TASK GOAL:
The result should be a verbatim copy of the whole listing.

DATA EXTRACT:
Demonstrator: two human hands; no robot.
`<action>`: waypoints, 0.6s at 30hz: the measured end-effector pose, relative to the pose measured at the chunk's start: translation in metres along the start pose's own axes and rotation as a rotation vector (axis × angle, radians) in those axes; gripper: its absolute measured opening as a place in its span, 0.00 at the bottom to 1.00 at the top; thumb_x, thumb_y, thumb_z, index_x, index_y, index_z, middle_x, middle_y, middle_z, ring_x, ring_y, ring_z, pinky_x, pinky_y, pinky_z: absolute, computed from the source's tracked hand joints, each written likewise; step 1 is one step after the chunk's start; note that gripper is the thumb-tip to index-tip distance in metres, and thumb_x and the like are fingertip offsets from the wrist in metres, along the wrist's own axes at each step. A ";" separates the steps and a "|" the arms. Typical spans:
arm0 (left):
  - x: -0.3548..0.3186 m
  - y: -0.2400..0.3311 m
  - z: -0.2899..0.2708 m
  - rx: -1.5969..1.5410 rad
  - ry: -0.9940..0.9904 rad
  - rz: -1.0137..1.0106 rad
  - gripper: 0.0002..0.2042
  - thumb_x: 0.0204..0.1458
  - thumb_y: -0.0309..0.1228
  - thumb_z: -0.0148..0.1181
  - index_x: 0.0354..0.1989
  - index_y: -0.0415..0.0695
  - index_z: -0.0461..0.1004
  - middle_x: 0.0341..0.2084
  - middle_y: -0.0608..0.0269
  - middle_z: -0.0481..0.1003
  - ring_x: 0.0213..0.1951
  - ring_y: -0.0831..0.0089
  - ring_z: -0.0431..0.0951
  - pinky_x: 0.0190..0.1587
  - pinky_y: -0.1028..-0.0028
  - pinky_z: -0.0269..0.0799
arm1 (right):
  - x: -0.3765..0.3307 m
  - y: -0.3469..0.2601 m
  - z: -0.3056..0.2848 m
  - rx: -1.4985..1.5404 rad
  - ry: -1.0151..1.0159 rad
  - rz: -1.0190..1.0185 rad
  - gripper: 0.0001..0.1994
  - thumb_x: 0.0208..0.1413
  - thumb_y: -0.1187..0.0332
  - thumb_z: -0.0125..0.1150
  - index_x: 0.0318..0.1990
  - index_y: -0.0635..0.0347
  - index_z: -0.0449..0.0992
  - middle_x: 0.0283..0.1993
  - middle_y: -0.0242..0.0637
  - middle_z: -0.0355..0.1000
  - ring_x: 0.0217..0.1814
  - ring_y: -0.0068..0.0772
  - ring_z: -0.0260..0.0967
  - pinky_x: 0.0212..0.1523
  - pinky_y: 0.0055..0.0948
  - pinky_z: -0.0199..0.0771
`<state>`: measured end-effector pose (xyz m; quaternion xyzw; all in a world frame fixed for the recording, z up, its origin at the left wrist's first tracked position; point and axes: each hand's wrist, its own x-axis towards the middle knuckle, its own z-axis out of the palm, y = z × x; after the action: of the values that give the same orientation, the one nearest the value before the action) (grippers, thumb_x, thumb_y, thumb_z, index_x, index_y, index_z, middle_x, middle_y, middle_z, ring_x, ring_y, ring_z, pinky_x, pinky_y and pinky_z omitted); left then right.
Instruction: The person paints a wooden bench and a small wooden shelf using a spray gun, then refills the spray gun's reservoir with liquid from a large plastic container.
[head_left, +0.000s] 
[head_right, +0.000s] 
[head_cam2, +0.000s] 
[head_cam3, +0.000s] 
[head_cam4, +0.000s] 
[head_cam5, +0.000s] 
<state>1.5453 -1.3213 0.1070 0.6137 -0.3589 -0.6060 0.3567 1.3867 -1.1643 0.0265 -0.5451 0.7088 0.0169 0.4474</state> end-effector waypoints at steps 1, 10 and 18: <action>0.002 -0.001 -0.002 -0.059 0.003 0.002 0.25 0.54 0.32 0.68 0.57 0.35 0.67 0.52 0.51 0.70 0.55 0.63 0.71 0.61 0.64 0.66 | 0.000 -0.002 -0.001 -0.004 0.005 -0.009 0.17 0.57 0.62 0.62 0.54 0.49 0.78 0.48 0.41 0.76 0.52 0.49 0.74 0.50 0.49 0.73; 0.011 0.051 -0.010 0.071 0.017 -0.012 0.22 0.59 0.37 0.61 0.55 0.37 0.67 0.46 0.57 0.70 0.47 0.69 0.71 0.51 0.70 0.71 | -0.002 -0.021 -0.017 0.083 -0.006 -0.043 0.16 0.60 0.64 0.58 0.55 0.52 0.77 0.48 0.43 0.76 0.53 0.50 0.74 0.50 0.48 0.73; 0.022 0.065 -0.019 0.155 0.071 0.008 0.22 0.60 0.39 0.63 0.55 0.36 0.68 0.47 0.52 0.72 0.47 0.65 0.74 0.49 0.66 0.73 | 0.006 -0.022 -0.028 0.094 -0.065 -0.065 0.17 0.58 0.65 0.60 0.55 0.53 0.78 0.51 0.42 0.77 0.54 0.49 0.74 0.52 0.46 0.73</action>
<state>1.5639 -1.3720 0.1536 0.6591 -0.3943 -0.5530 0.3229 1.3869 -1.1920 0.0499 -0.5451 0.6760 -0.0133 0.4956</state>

ANSWER SPACE:
Demonstrator: two human hands; no robot.
`<action>`: waypoints, 0.6s at 30hz: the measured end-effector pose, relative to the pose measured at the chunk's start: translation in metres along the start pose's own axes and rotation as a rotation vector (axis × angle, radians) in those axes; gripper: its absolute measured opening as a place in its span, 0.00 at the bottom to 1.00 at the top; thumb_x, thumb_y, thumb_z, index_x, index_y, index_z, middle_x, middle_y, middle_z, ring_x, ring_y, ring_z, pinky_x, pinky_y, pinky_z: absolute, computed from the source's tracked hand joints, each written likewise; step 1 is one step after the chunk's start; note that gripper is the thumb-tip to index-tip distance in metres, and thumb_x and the like are fingertip offsets from the wrist in metres, along the wrist's own axes at each step. A ";" separates the steps and a "|" the arms. Typical spans:
arm0 (left):
  - x: -0.3548..0.3186 m
  - y: -0.2400..0.3311 m
  - z: -0.2899..0.2708 m
  - rx: -1.5969..1.5410 rad
  - ry: -0.9940..0.9904 rad
  - rz: -1.0137..1.0106 rad
  - gripper: 0.0002..0.2042
  - thumb_x: 0.0204..0.1458
  - thumb_y: -0.0309..0.1228
  - thumb_z: -0.0148..0.1181
  - index_x: 0.0354..0.1989
  - index_y: -0.0415..0.0695
  - index_z: -0.0461..0.1004
  - middle_x: 0.0341..0.2084
  - middle_y: -0.0608..0.0269
  - middle_z: -0.0481..0.1003
  - ring_x: 0.0213..0.1951
  - ring_y: -0.0831..0.0089
  - ring_z: -0.0431..0.0951
  - pinky_x: 0.0190..0.1587
  - pinky_y: -0.1028..-0.0028
  - pinky_z: -0.0269..0.0799
arm1 (right):
  - x: -0.3765..0.3307 m
  - y: -0.3469..0.2601 m
  - z: -0.3056..0.2848 m
  - rx: -1.4985..1.5404 rad
  - ry: -1.0151..1.0159 rad
  - rz: -1.0190..1.0185 rad
  - gripper: 0.0001..0.1994
  - thumb_x: 0.0208..0.1413
  - thumb_y: -0.1187..0.0332
  - thumb_z: -0.0125..0.1150
  - index_x: 0.0318..0.1990
  - index_y: -0.0635..0.0347
  - index_z: -0.0449..0.0992
  - middle_x: 0.0283..0.1993
  - middle_y: -0.0242..0.0637
  - middle_z: -0.0355..0.1000
  - ring_x: 0.0217..0.1814
  - ring_y: -0.0068..0.0772
  - ring_z: -0.0260..0.0967
  - pinky_x: 0.0212..0.1523
  - pinky_y: 0.0055..0.0948
  - pinky_z: -0.0199..0.0771
`<state>`: measured end-effector pose (xyz m; quaternion xyzw; all in a world frame fixed for the recording, z up, its origin at the left wrist's first tracked position; point and axes: each hand's wrist, its own x-axis towards the middle knuckle, its own z-axis out of the palm, y = z × x; after the action: of the values that give the same orientation, the one nearest the value before the action) (grippers, thumb_x, thumb_y, thumb_z, index_x, index_y, index_z, middle_x, middle_y, middle_z, ring_x, ring_y, ring_z, pinky_x, pinky_y and pinky_z omitted); left then right.
Instruction: The person paints a wooden bench and a small wooden shelf using a spray gun, then refills the spray gun's reservoir with liquid from a large plastic container.
[head_left, +0.000s] 
[head_right, +0.000s] 
[head_cam2, +0.000s] 
[head_cam3, +0.000s] 
[head_cam4, +0.000s] 
[head_cam5, +0.000s] 
<state>1.5453 -1.3213 0.1070 0.6137 -0.3589 -0.6060 0.3567 1.3867 -1.1643 0.0265 -0.5451 0.7088 0.0169 0.4474</state> end-effector waypoints at steps 1, 10 and 18: <action>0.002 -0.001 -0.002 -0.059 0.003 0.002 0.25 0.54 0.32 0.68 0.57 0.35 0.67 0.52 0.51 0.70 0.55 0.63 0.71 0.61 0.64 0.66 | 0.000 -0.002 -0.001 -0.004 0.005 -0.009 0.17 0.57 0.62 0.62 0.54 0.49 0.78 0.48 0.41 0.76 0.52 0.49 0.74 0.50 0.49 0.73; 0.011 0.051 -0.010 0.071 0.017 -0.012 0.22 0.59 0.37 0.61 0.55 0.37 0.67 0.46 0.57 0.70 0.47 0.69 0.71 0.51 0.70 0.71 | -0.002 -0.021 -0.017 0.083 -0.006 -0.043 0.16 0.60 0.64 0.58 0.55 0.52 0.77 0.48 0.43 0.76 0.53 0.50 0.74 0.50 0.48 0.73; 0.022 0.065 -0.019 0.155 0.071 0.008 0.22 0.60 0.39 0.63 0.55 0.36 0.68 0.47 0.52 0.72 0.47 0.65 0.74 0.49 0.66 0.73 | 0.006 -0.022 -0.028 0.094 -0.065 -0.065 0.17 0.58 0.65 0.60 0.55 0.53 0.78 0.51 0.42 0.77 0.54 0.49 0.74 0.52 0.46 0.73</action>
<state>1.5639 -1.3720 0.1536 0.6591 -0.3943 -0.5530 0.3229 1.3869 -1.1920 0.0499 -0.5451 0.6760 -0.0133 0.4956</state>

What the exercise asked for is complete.